In France, it is a lunch organized at the Elysee Palace at the end of November 2010 which interests the courts. Around the table Nicolas Sarkozy, President in office, as well as Michel Platini, then boss of UEFA, and the two most senior Qatari leaders: the crown prince of Qatar, Tamim ben Hamad al Thani – who has since become an emir – and Hamad ben Jassem al Thani, Prime Minister at the time. Nine days later, on December 2, 2010, the Gulf country was designated to host the World Cup in 2022 with last-minute support from Michel Platini.

A few months later, the Qatar Sports Investments (QSI) bought PSG for 76 million euros. And Laurent Platini, the son of the former star of the France team, becomes provisional general manager of the Qatari equipment supplier Burrda Sport, a subsidiary of QSI. French justice wonders if this hiring was a counterpart to the vote of Michel Platini. The Platini clan has always denied these accusations. The investigation nevertheless earned Michel Platini and Sophie Dion, technical advisor in charge of Sarkozy’s sports at the Elysee Palace. The investigations are still continuing even if no indictment has yet been pronounced, according to AFP.

Will some countries go so far as to boycott?

In recent months, several countries have put pressure on Qatar. Before their first qualifying match for the 2022 World Cup, the German and Norwegian players showed up wearing branded jerseys “human rights”, in reference to the accusations hovering over the construction sites of the stadiums of the competition.

The federations of Sweden, Norway, Denmark, Finland and Iceland have also multiplied critical messages against the Qatari authorities. Norway, for example, threatened to boycott the world for a while (it is ultimately not qualified). These movements, however, remain on the margins and silence remains as much for the stars of the round ball as for the institutions of world football.

Will the 2022-2023 season be marked by injuries?

Playing a World Cup in the middle of winter is turning the calendar of all the big European clubs upside down. The championships will have to stop for more than a month between November and December 2022, while the meetings increase in normal times during this period. The clubs therefore risk playing at an infernal pace over the rest of the year to make up for the time that the World Cup will make them lose, at the risk of exhausting the players and therefore increasing the number of injuries.

In addition, the preparation of national selections will be upset. The French and English championships, for example, announced that they would pause their season on the evening of November 13, just a week before the start of the World Cup. In comparison, the Blues had had a month to prepare for the 2018 World Cup in Russia.

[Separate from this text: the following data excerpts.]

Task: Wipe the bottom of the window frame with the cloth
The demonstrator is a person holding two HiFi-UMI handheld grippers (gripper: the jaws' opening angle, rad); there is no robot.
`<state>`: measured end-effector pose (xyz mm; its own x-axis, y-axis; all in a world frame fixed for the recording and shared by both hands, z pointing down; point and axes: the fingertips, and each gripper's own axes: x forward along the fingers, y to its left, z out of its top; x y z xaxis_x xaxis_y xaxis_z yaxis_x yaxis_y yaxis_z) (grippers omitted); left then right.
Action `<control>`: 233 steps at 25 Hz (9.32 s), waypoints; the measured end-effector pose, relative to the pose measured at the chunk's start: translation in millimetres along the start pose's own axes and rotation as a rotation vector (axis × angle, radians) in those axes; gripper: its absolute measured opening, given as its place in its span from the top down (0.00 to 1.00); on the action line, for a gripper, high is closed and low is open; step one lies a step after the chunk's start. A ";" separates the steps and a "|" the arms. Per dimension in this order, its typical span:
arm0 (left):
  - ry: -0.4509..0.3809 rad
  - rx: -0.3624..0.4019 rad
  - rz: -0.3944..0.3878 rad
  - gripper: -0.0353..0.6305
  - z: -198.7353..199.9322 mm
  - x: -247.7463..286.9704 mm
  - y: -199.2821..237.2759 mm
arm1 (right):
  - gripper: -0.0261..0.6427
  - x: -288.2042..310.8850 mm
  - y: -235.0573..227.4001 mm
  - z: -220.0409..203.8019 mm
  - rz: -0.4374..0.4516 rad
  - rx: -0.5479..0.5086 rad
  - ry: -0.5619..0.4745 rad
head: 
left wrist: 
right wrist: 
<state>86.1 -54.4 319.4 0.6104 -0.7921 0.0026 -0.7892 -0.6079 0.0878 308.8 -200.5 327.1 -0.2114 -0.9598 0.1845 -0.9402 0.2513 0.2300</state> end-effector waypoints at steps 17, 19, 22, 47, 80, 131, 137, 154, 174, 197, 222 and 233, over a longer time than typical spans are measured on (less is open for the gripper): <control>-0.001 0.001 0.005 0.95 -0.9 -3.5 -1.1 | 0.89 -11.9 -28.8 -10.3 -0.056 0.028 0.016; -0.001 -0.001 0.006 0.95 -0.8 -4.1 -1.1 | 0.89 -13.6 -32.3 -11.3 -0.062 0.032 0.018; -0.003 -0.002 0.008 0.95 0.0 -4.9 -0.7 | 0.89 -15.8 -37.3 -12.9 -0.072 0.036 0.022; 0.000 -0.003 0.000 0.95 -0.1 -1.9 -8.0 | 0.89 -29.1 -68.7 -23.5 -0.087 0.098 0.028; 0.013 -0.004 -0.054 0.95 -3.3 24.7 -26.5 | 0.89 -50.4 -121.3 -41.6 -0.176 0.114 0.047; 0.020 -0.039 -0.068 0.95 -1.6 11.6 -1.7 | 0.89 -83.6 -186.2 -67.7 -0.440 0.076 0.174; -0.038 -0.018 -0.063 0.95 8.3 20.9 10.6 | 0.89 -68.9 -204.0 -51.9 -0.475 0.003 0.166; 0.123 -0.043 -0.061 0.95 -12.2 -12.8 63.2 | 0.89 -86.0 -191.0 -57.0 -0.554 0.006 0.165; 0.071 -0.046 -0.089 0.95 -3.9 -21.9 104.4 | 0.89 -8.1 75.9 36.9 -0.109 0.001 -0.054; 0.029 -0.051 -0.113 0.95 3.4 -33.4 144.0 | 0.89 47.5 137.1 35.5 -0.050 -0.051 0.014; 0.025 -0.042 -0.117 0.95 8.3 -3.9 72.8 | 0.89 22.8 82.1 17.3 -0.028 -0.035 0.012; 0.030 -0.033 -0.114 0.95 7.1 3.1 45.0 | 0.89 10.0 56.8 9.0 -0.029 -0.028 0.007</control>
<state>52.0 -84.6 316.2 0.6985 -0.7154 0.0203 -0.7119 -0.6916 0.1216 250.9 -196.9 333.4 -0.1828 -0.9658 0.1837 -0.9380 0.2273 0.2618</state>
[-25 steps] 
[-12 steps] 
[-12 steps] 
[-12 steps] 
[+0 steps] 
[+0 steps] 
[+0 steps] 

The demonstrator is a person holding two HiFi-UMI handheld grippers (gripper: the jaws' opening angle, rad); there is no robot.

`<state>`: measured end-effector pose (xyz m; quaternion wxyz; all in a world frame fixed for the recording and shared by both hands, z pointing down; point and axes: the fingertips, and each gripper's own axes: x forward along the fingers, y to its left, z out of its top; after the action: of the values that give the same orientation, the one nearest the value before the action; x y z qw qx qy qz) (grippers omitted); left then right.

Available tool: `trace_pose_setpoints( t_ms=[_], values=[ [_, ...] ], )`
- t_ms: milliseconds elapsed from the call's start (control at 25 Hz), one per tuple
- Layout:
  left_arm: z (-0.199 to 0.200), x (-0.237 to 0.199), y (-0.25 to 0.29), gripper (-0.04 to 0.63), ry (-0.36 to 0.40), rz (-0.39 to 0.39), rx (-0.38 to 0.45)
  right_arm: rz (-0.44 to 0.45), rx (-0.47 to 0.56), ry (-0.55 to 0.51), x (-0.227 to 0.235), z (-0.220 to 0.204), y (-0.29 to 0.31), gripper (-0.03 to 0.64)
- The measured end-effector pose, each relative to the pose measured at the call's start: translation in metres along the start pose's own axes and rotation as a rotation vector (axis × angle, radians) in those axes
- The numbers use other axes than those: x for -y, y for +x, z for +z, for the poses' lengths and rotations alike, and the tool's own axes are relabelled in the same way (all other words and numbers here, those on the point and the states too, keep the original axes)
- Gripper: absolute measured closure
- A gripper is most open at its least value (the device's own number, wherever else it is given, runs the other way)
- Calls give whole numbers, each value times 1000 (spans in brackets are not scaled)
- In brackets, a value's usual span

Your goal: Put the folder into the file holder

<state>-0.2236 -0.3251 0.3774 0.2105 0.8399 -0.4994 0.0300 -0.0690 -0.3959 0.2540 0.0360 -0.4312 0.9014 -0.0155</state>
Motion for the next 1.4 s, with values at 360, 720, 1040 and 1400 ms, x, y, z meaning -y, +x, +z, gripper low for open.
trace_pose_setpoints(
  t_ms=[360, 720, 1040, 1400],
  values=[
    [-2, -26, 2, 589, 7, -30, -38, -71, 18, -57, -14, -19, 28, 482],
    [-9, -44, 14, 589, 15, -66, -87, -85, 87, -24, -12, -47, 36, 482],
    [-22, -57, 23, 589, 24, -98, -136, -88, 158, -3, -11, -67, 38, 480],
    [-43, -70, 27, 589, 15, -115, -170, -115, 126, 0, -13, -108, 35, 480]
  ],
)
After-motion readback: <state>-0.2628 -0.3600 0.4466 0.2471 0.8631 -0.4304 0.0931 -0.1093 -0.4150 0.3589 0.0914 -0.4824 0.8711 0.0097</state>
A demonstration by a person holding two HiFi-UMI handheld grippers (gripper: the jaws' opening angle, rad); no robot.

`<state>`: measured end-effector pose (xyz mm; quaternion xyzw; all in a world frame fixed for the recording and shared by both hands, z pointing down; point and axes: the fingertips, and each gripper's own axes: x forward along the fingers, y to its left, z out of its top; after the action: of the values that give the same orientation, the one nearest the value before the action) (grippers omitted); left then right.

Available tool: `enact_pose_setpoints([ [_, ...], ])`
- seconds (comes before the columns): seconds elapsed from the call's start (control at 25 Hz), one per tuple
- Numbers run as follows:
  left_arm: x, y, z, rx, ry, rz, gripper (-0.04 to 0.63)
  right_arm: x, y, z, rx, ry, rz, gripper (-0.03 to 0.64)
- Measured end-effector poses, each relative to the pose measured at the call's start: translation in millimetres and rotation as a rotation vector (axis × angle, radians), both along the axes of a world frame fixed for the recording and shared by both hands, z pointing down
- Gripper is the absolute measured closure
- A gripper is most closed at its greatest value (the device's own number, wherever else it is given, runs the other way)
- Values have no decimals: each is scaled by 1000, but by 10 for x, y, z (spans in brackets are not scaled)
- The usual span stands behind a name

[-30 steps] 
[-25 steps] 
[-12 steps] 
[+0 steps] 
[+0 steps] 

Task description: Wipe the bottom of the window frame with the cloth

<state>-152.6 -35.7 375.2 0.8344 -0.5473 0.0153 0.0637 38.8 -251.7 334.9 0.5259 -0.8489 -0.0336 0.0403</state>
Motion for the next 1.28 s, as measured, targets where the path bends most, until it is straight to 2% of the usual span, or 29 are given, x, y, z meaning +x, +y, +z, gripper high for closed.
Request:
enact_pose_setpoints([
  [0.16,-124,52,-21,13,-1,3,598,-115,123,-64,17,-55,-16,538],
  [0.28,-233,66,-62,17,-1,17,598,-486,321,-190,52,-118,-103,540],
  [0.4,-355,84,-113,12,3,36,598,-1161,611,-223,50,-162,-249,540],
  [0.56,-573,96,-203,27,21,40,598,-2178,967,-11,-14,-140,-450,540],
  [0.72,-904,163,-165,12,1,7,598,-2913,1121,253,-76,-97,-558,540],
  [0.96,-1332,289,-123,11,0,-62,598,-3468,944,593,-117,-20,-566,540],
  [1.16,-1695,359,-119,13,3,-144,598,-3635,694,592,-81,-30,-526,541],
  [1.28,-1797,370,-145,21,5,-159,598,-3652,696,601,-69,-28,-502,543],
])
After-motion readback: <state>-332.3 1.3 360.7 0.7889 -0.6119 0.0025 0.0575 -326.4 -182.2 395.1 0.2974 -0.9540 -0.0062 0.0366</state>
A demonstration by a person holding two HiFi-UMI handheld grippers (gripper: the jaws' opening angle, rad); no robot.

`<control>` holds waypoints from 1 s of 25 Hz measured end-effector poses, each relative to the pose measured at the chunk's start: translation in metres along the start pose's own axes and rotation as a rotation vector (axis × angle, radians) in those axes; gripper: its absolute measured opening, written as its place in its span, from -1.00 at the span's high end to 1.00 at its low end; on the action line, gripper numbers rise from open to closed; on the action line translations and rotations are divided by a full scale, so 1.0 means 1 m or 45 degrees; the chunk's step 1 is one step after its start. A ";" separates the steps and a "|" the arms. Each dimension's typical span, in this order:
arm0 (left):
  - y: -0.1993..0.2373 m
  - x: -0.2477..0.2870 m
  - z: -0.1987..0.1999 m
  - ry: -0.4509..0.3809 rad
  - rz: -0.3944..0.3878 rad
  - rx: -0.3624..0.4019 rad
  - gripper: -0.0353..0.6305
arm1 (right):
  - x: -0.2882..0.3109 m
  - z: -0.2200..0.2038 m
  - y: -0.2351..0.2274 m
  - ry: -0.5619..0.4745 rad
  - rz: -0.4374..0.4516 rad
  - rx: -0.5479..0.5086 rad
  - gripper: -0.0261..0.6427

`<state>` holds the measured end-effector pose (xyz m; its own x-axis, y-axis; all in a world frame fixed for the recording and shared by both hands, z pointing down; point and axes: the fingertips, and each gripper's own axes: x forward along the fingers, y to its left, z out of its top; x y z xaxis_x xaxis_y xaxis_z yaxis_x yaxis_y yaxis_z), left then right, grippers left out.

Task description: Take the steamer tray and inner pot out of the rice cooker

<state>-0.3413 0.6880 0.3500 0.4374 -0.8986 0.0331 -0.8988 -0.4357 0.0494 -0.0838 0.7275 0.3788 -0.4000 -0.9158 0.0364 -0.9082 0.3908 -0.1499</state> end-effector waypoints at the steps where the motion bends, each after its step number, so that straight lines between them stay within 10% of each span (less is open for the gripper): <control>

What about alcohol in all of this?

For the first time since its inception, the World Cup will be held in a Muslim country, where access to alcoholic beverages is restricted to say the least. Goodbye to viral social media videos of supporters barely standing at 11 a.m. on match day? Not sure: in recent years, Qatar has largely liberalized access to alcohol in some places.

However, alcoholic beverages are still particularly taboo and only certain restaurants serve them, often intended for foreign tourists. For the 2022 World Cup, Qatari organizers promise that alcohol will be available in venues “Intended for supporters”. During the 2019 Club World Cup that Qatar hosted, a fan zone of 45,000 people was set up in which alcohol was on sale, for example.